Established in 1857, the NEA is the largest teachers union in the United States with 3.2 million members. Despite its early inclusion of sexual orientation in its anti-discrimination policies, its support for gay and lesbian teachers was initially ambivalent at best. In 1981, then-president William H. McGuire claimed that the NEA was determined to challenge discrimination against teachers, but that it would not characterize its perspective as "pro-gay."

No formal structure within the NEA existed for assisting gay and lesbian teachers until 1987 when the newly formed Gay and Lesbian Caucus (GLC; now the Gay, Lesbian, Bisexual, and Transgender Caucus) brought a motion to the floor of the annual convention supporting the national march on Washington. In 1988 the GLC sponsored resolutions supporting equal opportunity for every man, woman, and child involved in public education regardless of sexual orientation. The full membership supported the resolutions at the annual convention that year.

By 1991, the GLC had developed a two-and-a-half day training workshop called "Affording Equal Opportunity to Gay and Lesbian Students through Teaching and Counseling." These workshops, now entitled "safe schools for all students and employees," are now offered in Washington to interested participants from across the nation. Carol Watchler, GLC's first chairperson, says the workshops draw thirty to sixty teachers who want to make their schools positive places for everyone.

The AFT was established in 1916 and currently has 1.4 million members. The AFT also has a national Gay and Lesbian Caucus founded by Dr. Paul Thomas. Like the NEA, the AFT focuses on traditional teacher concerns (contracts, benefits, disciplinary hearings) and on the larger school community (making buildings safe and comfortable).
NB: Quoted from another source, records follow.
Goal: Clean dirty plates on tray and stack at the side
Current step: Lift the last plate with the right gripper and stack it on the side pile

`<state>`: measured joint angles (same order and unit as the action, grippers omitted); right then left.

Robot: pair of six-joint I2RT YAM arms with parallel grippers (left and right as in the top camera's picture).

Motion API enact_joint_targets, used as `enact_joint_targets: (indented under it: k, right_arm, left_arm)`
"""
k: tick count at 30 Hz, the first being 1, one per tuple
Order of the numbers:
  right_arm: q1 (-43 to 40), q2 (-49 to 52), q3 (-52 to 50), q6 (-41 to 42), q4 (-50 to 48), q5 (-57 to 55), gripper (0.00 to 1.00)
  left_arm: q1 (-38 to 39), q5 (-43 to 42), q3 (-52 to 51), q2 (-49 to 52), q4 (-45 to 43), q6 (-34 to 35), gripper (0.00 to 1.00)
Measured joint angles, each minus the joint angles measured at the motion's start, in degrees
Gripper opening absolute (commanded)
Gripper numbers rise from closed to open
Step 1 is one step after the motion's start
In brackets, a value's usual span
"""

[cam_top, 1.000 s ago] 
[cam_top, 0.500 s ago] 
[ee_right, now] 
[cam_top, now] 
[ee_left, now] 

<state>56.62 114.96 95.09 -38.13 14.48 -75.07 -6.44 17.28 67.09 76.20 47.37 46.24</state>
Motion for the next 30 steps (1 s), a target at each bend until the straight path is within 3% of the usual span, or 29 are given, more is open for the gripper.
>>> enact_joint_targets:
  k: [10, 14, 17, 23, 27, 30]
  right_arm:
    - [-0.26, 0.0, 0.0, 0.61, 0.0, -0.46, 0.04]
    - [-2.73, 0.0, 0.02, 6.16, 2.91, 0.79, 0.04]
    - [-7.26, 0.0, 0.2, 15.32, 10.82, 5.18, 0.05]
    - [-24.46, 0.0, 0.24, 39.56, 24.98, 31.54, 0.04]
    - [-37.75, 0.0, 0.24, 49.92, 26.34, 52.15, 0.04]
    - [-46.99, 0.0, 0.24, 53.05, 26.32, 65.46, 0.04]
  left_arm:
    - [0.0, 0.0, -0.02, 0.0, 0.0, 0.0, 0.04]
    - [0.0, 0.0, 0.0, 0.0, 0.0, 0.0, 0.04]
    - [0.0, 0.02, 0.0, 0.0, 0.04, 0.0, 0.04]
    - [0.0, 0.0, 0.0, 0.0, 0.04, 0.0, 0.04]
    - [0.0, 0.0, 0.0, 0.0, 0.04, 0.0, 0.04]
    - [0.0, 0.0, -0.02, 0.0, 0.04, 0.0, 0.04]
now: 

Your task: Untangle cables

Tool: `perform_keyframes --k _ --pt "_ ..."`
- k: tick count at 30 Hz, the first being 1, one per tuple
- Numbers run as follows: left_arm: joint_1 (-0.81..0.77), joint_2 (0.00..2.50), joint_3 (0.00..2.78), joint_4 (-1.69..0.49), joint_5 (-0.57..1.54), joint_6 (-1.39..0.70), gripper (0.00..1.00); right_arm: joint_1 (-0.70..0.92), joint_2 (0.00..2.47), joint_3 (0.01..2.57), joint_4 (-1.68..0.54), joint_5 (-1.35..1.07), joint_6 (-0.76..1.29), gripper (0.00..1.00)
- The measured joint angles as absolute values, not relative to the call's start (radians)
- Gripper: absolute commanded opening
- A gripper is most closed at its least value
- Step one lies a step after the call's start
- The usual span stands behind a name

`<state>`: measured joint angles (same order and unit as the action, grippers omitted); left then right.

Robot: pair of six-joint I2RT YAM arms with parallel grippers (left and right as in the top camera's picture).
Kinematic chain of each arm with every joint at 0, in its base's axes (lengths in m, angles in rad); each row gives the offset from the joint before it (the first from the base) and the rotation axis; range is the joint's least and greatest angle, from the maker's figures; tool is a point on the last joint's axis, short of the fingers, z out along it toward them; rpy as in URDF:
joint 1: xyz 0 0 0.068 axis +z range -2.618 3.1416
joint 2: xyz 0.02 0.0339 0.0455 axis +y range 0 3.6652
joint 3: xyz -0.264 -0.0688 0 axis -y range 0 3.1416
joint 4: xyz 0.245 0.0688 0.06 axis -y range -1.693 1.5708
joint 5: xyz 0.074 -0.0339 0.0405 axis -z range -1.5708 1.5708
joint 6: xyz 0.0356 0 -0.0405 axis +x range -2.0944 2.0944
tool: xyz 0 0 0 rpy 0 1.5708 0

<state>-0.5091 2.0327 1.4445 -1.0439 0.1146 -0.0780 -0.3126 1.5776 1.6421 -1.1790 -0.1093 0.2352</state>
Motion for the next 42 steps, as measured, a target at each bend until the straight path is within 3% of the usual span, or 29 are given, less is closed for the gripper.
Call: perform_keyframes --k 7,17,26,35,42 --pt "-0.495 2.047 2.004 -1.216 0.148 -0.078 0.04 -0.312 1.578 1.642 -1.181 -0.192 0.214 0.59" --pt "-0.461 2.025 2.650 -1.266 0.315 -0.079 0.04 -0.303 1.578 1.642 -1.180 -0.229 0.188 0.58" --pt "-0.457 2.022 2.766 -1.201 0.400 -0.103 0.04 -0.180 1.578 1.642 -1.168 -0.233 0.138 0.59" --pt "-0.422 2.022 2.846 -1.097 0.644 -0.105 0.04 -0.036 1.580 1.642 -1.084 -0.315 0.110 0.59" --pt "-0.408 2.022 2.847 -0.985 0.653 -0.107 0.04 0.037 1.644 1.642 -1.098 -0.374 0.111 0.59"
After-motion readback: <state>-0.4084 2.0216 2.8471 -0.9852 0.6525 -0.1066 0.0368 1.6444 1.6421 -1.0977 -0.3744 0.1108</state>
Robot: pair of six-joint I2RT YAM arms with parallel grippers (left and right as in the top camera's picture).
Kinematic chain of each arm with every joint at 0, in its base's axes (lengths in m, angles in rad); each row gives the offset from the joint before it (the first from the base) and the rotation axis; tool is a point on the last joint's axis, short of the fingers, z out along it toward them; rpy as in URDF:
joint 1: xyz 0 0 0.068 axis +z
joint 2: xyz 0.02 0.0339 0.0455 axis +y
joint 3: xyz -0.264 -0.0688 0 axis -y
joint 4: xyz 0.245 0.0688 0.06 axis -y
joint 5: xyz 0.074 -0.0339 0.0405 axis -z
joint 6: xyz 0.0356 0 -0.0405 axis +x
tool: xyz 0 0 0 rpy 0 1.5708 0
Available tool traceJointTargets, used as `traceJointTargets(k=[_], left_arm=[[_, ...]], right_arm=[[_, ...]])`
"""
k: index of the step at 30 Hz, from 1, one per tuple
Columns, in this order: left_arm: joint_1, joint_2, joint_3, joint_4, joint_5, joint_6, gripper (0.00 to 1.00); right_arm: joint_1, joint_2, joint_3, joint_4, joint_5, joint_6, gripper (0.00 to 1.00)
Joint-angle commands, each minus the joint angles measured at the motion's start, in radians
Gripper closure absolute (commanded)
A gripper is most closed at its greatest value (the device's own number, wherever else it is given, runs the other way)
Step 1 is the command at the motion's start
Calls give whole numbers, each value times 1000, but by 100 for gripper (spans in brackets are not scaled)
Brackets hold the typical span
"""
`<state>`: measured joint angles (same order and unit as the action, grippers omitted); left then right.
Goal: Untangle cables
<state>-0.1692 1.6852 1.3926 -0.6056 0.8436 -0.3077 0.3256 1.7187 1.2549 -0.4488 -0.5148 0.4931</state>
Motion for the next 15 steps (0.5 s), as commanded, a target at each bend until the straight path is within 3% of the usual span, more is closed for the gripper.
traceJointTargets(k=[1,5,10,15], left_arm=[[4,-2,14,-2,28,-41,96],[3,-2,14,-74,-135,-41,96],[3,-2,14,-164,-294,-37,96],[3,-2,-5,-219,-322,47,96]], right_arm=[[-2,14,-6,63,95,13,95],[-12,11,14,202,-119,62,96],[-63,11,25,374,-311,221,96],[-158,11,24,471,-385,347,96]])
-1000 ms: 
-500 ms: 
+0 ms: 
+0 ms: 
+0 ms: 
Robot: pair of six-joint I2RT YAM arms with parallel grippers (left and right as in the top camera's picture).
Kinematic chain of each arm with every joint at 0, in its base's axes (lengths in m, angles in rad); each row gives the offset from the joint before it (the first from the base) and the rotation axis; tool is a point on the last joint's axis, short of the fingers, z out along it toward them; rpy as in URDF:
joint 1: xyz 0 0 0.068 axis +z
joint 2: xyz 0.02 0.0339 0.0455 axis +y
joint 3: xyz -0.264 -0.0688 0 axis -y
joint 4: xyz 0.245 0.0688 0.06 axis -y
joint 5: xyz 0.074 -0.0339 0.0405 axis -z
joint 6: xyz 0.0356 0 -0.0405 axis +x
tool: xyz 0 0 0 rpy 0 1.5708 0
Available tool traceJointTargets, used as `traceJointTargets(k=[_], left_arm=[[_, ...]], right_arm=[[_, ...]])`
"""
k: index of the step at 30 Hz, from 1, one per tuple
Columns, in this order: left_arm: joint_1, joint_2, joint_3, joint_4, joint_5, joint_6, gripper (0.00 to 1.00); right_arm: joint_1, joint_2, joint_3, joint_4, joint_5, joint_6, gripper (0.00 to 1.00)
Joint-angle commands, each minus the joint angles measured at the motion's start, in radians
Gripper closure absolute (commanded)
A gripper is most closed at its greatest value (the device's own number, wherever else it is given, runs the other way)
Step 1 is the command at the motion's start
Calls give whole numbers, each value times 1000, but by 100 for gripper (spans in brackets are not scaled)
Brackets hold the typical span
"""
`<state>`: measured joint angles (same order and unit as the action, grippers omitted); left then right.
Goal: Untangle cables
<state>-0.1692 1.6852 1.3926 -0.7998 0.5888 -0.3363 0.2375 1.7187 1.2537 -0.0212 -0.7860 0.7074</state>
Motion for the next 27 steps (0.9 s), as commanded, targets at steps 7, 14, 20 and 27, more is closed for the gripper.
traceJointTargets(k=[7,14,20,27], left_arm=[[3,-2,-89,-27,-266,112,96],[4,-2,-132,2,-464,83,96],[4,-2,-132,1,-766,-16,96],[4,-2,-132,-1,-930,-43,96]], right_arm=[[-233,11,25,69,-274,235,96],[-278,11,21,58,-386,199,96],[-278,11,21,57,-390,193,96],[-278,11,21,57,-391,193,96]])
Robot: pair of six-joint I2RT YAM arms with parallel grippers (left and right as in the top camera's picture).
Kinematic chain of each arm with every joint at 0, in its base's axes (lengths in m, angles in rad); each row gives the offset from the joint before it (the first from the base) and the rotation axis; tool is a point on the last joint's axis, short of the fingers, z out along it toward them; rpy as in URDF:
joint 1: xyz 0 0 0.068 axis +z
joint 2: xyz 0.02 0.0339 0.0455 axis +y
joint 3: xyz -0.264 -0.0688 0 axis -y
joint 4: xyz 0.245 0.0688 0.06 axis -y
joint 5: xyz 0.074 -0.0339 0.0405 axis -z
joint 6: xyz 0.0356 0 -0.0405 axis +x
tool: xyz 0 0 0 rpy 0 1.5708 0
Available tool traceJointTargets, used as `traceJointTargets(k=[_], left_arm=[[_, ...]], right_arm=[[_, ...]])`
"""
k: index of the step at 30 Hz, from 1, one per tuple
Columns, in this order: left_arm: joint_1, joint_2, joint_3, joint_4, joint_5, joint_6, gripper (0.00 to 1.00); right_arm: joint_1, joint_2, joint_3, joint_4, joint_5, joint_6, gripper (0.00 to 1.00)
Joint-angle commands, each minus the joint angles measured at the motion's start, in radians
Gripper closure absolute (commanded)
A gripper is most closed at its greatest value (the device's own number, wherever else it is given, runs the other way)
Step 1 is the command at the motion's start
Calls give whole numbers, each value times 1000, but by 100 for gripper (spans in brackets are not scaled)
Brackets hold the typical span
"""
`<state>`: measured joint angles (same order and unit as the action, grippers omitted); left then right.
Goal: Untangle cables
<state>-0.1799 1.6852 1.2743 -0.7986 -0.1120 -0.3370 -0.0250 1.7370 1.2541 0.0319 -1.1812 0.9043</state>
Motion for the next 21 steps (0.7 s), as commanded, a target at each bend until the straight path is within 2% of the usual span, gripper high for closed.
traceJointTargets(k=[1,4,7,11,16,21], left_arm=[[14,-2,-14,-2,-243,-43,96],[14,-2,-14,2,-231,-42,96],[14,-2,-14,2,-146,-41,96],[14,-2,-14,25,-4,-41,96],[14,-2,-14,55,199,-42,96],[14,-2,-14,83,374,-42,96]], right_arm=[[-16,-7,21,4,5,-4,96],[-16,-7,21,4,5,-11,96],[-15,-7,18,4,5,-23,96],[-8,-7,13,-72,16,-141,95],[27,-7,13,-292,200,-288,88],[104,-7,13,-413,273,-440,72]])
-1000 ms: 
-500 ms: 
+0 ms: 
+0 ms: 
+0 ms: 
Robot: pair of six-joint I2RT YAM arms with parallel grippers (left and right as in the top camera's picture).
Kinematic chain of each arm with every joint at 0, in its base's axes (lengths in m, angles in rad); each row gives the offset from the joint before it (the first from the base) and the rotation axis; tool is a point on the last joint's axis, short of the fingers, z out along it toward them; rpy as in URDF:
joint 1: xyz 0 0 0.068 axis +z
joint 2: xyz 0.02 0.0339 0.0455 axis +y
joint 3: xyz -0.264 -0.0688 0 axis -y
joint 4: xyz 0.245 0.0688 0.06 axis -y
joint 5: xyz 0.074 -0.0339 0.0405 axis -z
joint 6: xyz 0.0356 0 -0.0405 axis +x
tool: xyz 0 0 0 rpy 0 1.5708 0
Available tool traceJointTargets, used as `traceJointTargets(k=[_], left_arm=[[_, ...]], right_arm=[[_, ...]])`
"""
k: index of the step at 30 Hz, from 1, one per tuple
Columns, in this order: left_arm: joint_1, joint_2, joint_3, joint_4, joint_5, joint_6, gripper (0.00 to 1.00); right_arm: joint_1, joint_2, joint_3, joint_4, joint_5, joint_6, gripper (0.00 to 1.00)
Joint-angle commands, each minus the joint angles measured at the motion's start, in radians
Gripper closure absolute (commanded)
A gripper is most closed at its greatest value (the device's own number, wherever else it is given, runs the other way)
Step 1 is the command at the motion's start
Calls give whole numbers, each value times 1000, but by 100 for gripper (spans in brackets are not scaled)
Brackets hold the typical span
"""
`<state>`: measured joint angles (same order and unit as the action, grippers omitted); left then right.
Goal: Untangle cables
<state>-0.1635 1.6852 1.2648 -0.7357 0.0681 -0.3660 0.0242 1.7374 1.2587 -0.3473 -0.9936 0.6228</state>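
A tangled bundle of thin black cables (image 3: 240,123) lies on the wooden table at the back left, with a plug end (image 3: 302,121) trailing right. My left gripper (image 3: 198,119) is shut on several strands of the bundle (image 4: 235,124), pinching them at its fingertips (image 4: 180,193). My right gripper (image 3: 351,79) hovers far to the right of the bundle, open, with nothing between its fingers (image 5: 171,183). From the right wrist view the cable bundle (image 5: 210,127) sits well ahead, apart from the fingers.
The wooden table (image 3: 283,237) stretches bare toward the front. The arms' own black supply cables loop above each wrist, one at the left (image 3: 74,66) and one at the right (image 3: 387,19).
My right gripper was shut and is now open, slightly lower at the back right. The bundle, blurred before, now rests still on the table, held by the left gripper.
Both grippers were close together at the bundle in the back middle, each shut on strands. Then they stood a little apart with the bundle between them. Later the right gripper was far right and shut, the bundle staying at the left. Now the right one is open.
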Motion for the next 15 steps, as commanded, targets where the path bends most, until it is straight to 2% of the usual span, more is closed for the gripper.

Unlike the NEA, however, the AFT, according to Dr. Thomas, shies away from dealing with issues of discrimination. Nevertheless, the AFT has sent Dr. Thomas and three other caucus members around the country to conduct conferences and workshops on glbtq issues.

The Gay Teachers Association formed in 1974. After approaching the representative to the local AFT unit for New York City and the president of the national AFT, and being told that neither wanted their organizations to take a public position on the rights of gay and lesbian teachers, the GTA placed an ad in the Village Voice announcing a meeting of gay and lesbian teachers in New York City. Over fifty people showed up.